However, I have musical background although it was dormant for about 20 years until I stumbled onto guitar in 2006. I have since found there are still some good ideas bubbling around in this old brain of mine and I want to create my own backing tracks. :rolleyes: I've been researching the how-tos of this on the Net and want to solicit opinions from the group.
Here's my situation: I do not have a home studio, nor do I have access to the various instruments required to lay down a full-blown backing track. My options are pretty limited to software. Of course, the gotcha with software - as far as I've seen - is that you start in MIDI, a format which sounds, well, awful.

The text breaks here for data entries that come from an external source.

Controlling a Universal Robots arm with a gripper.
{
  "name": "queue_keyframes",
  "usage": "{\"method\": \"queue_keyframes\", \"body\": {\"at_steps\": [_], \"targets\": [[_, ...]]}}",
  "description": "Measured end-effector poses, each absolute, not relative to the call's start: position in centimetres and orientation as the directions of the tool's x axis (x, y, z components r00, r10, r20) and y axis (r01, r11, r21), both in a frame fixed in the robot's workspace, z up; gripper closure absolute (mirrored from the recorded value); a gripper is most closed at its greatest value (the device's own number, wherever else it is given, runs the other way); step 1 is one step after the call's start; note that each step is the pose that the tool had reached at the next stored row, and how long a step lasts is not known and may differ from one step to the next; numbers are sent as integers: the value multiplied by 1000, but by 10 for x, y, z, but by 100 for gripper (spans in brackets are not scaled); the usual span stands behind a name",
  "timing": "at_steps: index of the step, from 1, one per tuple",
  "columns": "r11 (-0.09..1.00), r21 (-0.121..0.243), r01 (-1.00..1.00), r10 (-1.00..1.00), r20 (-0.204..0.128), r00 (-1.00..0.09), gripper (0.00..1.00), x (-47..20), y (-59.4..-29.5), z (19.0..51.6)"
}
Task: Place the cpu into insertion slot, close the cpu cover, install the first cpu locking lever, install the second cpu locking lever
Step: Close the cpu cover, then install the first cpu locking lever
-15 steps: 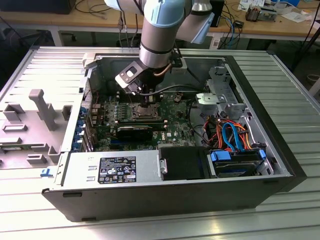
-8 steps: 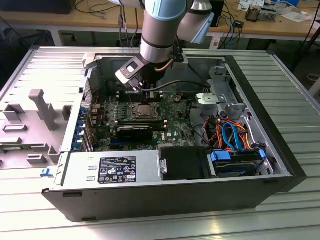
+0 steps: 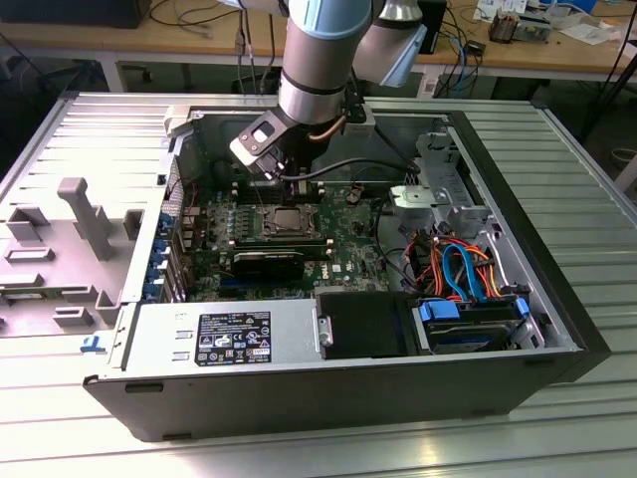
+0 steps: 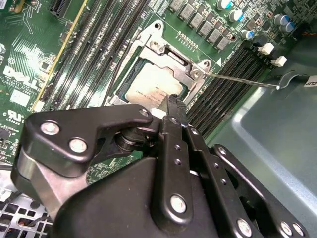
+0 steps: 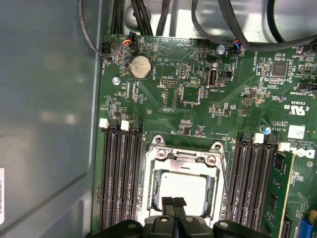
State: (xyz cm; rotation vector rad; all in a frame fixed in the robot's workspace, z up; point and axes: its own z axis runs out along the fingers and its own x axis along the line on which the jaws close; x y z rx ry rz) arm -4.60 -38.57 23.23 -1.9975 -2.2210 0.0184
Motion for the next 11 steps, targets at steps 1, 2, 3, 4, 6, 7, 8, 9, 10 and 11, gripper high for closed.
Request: {"method": "queue_keyframes", "body": {"at_steps": [1,2,3,4,6,7,8,9,10,11], "targets": [[111,-112,987,989,106,-99,89,-46,-386,232],[111,-112,987,989,106,-99,89,-46,-386,232],[111,-112,987,989,106,-99,89,-46,-386,232],[111,-112,987,989,106,-99,89,-46,-386,233],[111,-112,988,989,106,-99,89,-46,-386,233],[112,-112,987,989,106,-100,89,-46,-386,233],[116,-112,987,989,106,-104,89,-46,-386,233],[119,-112,986,989,106,-108,89,-46,-386,233],[125,-112,986,988,106,-113,89,-46,-386,233],[132,-112,985,987,106,-121,89,-46,-386,233]]}}
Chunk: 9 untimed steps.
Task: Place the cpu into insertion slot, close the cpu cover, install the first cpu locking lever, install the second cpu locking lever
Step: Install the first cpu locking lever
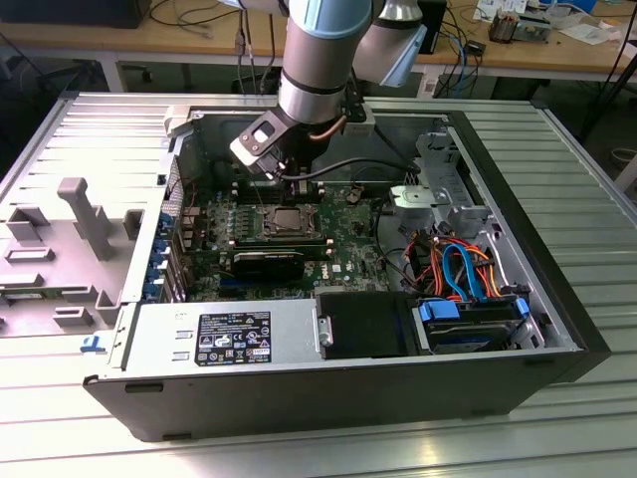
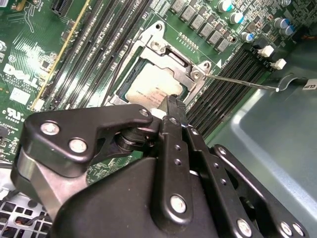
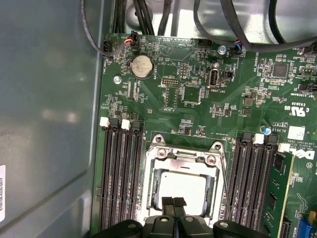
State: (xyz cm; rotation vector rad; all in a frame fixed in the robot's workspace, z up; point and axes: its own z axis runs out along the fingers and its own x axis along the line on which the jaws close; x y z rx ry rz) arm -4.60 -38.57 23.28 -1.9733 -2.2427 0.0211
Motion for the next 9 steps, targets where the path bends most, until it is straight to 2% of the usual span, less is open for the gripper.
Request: {"method": "queue_keyframes", "body": {"at_steps": [9], "targets": [[172,-112,979,981,106,-160,89,-46,-386,233]]}}
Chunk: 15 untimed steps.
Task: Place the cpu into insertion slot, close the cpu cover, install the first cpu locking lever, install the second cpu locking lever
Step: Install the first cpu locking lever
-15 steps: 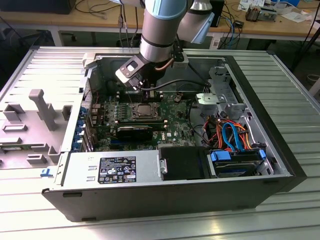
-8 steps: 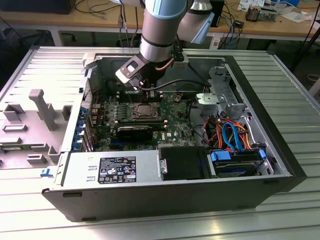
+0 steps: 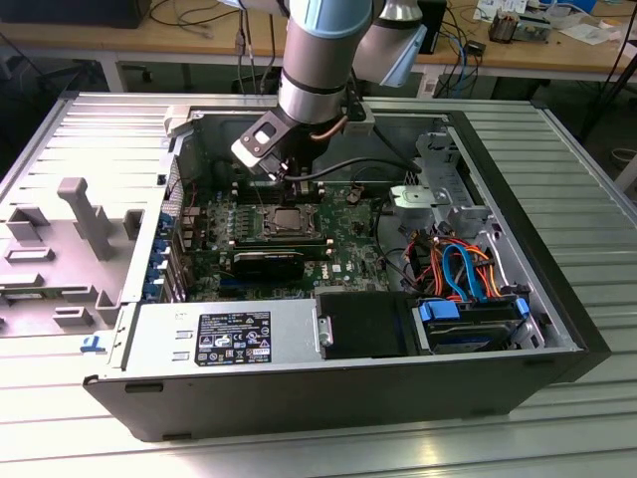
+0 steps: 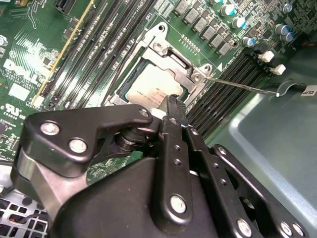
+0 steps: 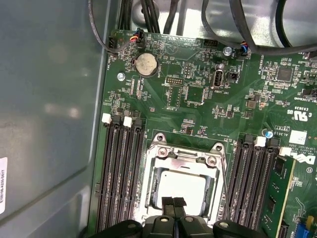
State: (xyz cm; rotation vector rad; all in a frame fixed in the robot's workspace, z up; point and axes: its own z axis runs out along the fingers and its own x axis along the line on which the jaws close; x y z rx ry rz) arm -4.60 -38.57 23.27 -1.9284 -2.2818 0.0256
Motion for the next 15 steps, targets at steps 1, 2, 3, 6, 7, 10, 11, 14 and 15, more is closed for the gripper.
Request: {"method": "queue_keyframes", "body": {"at_steps": [1,2,3,6,7,10,11,14,15], "targets": [[175,-112,978,981,106,-163,89,-46,-386,233],[179,-112,977,980,106,-167,89,-46,-386,233],[182,-112,977,980,106,-170,89,-46,-386,233],[202,-112,973,976,106,-191,89,-46,-386,233],[207,-112,972,975,106,-195,89,-46,-386,233],[215,-112,970,973,106,-203,89,-46,-386,233],[217,-112,970,973,106,-206,89,-46,-386,233],[230,-112,967,970,106,-218,89,-46,-386,233],[233,-112,966,969,106,-221,89,-46,-386,233]]}}
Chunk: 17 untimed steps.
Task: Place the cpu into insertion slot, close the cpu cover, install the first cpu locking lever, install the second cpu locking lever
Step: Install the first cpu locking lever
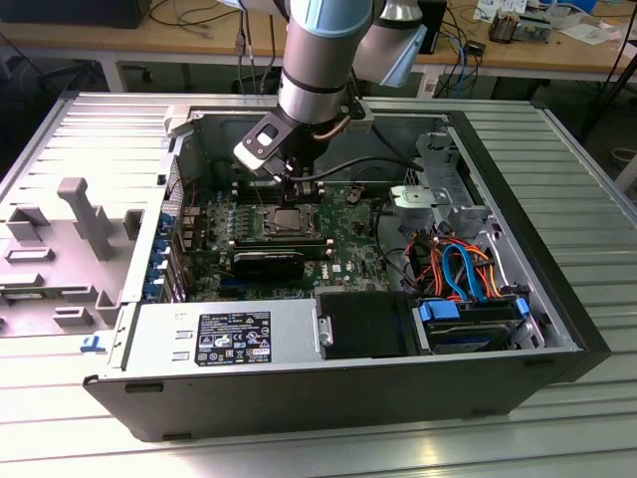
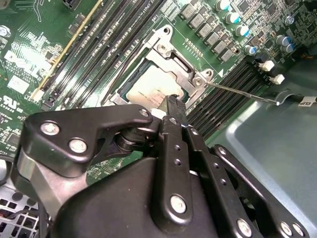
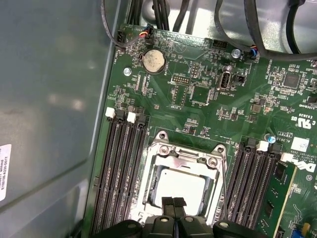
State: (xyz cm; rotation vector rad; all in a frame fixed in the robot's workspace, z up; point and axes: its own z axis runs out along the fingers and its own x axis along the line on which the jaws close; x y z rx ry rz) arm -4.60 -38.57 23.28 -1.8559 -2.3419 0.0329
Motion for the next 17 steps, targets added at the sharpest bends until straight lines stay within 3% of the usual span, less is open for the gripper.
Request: {"method": "queue_keyframes", "body": {"at_steps": [17], "targets": [[262,-112,959,962,106,-251,89,-46,-386,233]]}}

I've dug up several packages, such as Finale Allegro (http://www.finalemusic.com/Allegro/default.aspx) and Silbeus, among others. Finale has several packages on the market, but Allegro seems to be a good fit for what I need. Finale and Silbeus are a bit costly, but it sounds like their playback is strong - they really clean up the MIDI element to the point where it sounds real. The others I've looked at (Noteworthy - http://www.noteworthysoftware.com/; Mozart - http://www.mozart.co.uk/) are cheaper but they are also pretty much prisoners of their robotic, canned MIDI universe. You get what you pay for, I guess.
So, questions to the group - what's been your experience? How do you handle this? What do you guys do when you want to create an original backing track, but can't get to the studio/can't shell out $4,000 for a home mixer, equipment, etc.?
Let me add one more layer to this - what do you do when you want to create backing tracks for private use of existing songs, but don't want to go the MIDI route?
One last one - is there a way to polish up and clean MIDI files so they sound like real instruments and not like something spit out by a 1960's robot? :confused:
Anything would be greatly appreciated.